Mientras tanto, ella sentía cómo el alcohol le había hecho efecto velozmente. Trataba de ver doble, pero solo veía al mismo hombre, que esta vez ni siquiera la tocaba para provocarla, como si pensara que el tenerlo allí dispuesto ya fuera suficiente motivación para caer otra vez en la resaca psicológica y en los pañuelos de papel.

Lo miró tirado en la cama, desnudo, con el espectro de una luz muriendo sobre su pecho; él la invitó a acompañarlo, con una sonrisa que le recordaba a Anthony Hopkins en  El Silencio de los Inocentes, como si el deseo se le estuviera evaporando ante la cordura.

“Cierra la puerta cuando salgas, yo me voy para la fiesta”, dijo ella, mientras se ajustaba el pantalón. Él la miró sorprendido y mareado por tener a ese sol de frente en medio de la noche.

“Pensé que querías que estuviéramos juntos”, contestó él, cubriendo con las sábanas su desnudez.

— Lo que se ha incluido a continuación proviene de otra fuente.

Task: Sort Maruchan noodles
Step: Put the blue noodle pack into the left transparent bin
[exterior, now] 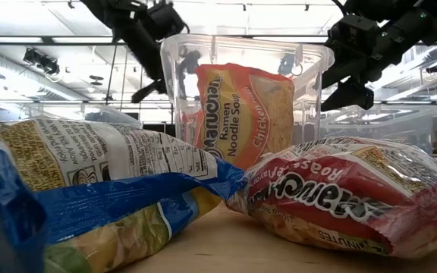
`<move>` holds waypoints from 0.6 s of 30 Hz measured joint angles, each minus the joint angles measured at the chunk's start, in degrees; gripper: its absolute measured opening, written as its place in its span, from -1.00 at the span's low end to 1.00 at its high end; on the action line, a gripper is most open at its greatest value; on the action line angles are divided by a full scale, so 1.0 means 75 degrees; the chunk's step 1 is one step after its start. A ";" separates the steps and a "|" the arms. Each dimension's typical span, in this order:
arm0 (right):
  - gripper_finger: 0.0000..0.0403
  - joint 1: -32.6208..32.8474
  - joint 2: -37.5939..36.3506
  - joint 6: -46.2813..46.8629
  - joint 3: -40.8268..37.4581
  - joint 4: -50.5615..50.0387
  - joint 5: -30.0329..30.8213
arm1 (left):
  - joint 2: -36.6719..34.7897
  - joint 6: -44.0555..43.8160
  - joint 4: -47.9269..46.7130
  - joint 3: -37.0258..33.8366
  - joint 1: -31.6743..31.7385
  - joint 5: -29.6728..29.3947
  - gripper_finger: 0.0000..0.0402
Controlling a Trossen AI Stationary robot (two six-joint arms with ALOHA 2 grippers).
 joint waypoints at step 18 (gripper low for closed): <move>0.37 -0.0006 0.0126 0.1031 0.0000 0.0014 0.0195 | 0.2382 -0.0565 0.0654 -0.0009 -0.0531 -0.0249 0.06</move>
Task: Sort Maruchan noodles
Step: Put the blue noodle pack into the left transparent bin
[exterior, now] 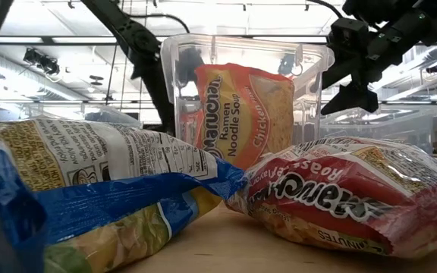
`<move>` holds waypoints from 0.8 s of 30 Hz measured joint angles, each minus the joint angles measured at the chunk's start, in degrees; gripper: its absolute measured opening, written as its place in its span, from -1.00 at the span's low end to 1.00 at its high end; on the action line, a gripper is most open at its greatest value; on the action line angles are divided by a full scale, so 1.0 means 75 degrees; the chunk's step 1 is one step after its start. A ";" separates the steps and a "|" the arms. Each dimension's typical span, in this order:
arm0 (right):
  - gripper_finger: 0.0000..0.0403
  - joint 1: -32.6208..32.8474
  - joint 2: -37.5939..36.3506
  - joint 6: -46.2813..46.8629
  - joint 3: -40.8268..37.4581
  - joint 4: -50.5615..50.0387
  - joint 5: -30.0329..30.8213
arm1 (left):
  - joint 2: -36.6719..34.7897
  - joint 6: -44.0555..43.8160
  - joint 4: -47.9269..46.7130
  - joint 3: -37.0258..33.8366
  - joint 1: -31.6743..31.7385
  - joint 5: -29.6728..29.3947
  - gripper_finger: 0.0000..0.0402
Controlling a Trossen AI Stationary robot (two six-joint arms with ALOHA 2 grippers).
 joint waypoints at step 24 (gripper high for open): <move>0.37 -0.0073 0.0099 0.0333 0.0000 0.0037 -0.0003 | 0.0893 -0.0532 0.0398 0.0013 -0.0234 0.0029 -0.68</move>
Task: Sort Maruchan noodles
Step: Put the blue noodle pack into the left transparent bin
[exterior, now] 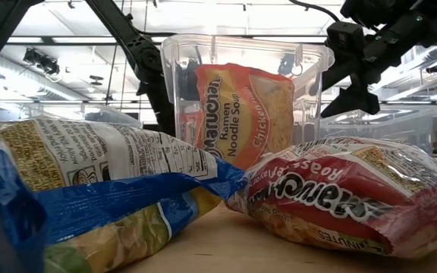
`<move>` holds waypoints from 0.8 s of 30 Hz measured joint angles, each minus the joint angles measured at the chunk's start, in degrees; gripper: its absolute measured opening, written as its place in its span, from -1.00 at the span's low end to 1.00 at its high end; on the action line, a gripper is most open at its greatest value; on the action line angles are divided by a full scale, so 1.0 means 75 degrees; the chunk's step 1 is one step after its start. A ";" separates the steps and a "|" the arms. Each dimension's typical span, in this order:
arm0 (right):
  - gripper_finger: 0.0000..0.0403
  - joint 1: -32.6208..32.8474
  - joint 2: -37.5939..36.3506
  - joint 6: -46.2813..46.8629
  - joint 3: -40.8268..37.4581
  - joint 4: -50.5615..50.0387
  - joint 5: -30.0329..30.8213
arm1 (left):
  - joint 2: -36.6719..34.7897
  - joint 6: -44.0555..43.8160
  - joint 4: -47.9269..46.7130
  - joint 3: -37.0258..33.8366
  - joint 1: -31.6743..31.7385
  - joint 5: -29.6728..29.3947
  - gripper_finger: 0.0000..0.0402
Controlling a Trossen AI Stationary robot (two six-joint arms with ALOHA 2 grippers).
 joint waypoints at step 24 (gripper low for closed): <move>0.37 0.0000 -0.0003 -0.0252 0.0000 0.0118 -0.0080 | -0.5288 0.6803 -0.2212 0.0016 0.1298 0.0310 -0.99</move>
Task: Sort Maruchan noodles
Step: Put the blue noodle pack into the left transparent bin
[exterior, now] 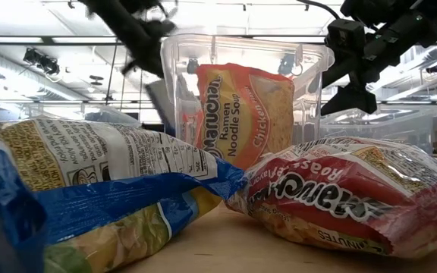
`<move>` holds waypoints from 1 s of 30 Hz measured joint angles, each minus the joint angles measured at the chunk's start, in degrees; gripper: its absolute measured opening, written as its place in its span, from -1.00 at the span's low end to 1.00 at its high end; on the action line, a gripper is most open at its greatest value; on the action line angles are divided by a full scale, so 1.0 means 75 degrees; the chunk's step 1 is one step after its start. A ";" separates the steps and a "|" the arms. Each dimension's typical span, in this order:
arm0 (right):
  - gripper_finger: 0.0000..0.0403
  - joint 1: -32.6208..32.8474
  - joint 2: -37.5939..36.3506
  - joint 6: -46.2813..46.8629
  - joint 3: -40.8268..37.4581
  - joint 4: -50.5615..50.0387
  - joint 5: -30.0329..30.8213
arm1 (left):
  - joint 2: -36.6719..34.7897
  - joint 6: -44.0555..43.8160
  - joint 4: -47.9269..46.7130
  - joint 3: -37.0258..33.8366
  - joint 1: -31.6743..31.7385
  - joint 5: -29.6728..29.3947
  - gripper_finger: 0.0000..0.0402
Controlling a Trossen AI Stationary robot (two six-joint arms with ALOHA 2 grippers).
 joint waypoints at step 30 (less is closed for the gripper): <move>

“No estamos juntos”, dijo, con una voz tan firme como su paso mientras dejaba la casa, aunque por dentro sintiera un aguacero de miedo.

Cerró la puerta y corrió espontáneamente hacia la calle principal, huyendo de un presente abrumante. Cuando ya le faltaban pocas calles se encontró con Emilio, que traía una botella de vino entre las manos.

“Hola, iba para tu casa. Quería celebrar la noche contigo”, dijo de una manera que le desarmó las rodillas, como si le estuviera ofreciendo el elixir contra el desamor.

Ella lo miró con agradecimiento, tratando de sacar la fina coquetería que había aprendido de su madre.

“Celebremos en tu casa, porque en la mía parece que la tarde no hubiera terminado, y a mí me gustan las madrugadas”.